* _Task description_: Leave the pictures out and repeat the rest of the data below exactly.

* _Data block_:
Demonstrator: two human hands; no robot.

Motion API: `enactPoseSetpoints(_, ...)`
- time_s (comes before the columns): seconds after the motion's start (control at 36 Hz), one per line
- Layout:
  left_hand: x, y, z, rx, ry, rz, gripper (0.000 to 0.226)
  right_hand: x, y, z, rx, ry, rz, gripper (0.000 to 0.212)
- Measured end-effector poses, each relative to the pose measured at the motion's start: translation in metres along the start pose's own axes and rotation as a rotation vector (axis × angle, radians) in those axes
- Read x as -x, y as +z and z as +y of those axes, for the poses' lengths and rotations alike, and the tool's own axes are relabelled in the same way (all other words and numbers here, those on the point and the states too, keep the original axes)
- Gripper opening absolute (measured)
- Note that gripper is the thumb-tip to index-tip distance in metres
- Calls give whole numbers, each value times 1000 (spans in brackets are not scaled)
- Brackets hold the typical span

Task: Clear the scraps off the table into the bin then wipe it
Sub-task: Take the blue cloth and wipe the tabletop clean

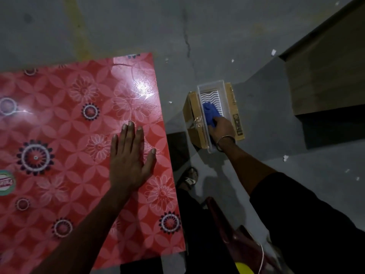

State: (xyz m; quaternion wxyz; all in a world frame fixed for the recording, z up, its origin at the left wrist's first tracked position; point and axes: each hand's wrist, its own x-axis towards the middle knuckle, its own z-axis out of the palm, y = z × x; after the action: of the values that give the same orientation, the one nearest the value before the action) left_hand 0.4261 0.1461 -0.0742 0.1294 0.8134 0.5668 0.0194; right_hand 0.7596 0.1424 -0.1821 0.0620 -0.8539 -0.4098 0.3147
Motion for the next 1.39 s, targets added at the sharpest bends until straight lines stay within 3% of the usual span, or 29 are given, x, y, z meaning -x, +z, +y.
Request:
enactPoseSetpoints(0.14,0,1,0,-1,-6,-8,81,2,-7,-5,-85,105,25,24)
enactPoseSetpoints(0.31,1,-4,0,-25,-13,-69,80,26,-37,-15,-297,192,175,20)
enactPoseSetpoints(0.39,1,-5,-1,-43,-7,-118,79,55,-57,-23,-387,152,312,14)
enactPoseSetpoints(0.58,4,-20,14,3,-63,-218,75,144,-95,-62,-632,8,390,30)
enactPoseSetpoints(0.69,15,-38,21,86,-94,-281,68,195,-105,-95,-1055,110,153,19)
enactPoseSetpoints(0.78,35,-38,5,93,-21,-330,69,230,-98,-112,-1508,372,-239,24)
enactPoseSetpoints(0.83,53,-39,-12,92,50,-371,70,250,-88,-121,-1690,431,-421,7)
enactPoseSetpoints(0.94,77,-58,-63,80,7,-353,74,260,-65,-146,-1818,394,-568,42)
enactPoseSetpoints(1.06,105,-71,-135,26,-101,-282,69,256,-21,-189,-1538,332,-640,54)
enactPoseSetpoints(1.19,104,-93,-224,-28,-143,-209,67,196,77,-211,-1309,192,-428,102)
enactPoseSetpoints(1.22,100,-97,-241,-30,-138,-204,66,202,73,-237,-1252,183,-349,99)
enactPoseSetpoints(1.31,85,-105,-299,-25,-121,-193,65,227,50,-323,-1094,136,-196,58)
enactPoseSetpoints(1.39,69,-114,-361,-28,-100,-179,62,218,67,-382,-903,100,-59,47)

* _Reply to the exercise_:
Demonstrator: two human hands; no robot.

Motion API: `enactPoseSetpoints(_, ...)`
- time_s (comes before the columns): seconds after the motion's start (control at 36 Hz), one per line
- Layout:
  left_hand: x, y, z, rx, ry, rz, gripper (0.000 to 0.226)
  right_hand: x, y, z, rx, ry, rz, gripper (0.000 to 0.212)
- Measured end-effector poses, each relative to the pose measured at the motion's start: translation in metres along the start pose's own axes and rotation as a rotation vector (axis × angle, radians) in those axes
- Read x as -x, y as +z and z as +y of those axes, for the poses' lengths and rotations alike, and the tool's own axes are relabelled in the same way (all other words and numbers here, those on the point and the states too, keep the original axes)
- Gripper opening absolute (measured)
- Note that gripper is the thumb-tip to index-tip distance in metres
- Calls give whole numbers, each value times 1000 (spans in brackets are not scaled)
- Brackets hold the typical span

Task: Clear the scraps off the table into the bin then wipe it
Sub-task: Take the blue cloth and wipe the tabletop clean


State: (xyz m; quaternion wxyz; all in a world frame fixed for the recording, z up, its origin at the left wrist's first tracked position; point and axes: each hand's wrist, its own x-axis towards the middle knuckle, its own z-axis out of the palm, y = z × x; after the action: of the values that give the same orientation, the one nearest the value before the action) left_hand 0.4261 0.1461 -0.0742 0.1294 0.8134 0.5668 0.0194; right_hand 0.7596 0.1424 -0.1821 0.0620 -0.8539 -0.4098 0.3147
Motion for the next 1.39 s, targets added at the sharpest bends until straight lines stay within 3% of the usual span, or 29 are given, x, y, z meaning -x, +z, +y.
Request:
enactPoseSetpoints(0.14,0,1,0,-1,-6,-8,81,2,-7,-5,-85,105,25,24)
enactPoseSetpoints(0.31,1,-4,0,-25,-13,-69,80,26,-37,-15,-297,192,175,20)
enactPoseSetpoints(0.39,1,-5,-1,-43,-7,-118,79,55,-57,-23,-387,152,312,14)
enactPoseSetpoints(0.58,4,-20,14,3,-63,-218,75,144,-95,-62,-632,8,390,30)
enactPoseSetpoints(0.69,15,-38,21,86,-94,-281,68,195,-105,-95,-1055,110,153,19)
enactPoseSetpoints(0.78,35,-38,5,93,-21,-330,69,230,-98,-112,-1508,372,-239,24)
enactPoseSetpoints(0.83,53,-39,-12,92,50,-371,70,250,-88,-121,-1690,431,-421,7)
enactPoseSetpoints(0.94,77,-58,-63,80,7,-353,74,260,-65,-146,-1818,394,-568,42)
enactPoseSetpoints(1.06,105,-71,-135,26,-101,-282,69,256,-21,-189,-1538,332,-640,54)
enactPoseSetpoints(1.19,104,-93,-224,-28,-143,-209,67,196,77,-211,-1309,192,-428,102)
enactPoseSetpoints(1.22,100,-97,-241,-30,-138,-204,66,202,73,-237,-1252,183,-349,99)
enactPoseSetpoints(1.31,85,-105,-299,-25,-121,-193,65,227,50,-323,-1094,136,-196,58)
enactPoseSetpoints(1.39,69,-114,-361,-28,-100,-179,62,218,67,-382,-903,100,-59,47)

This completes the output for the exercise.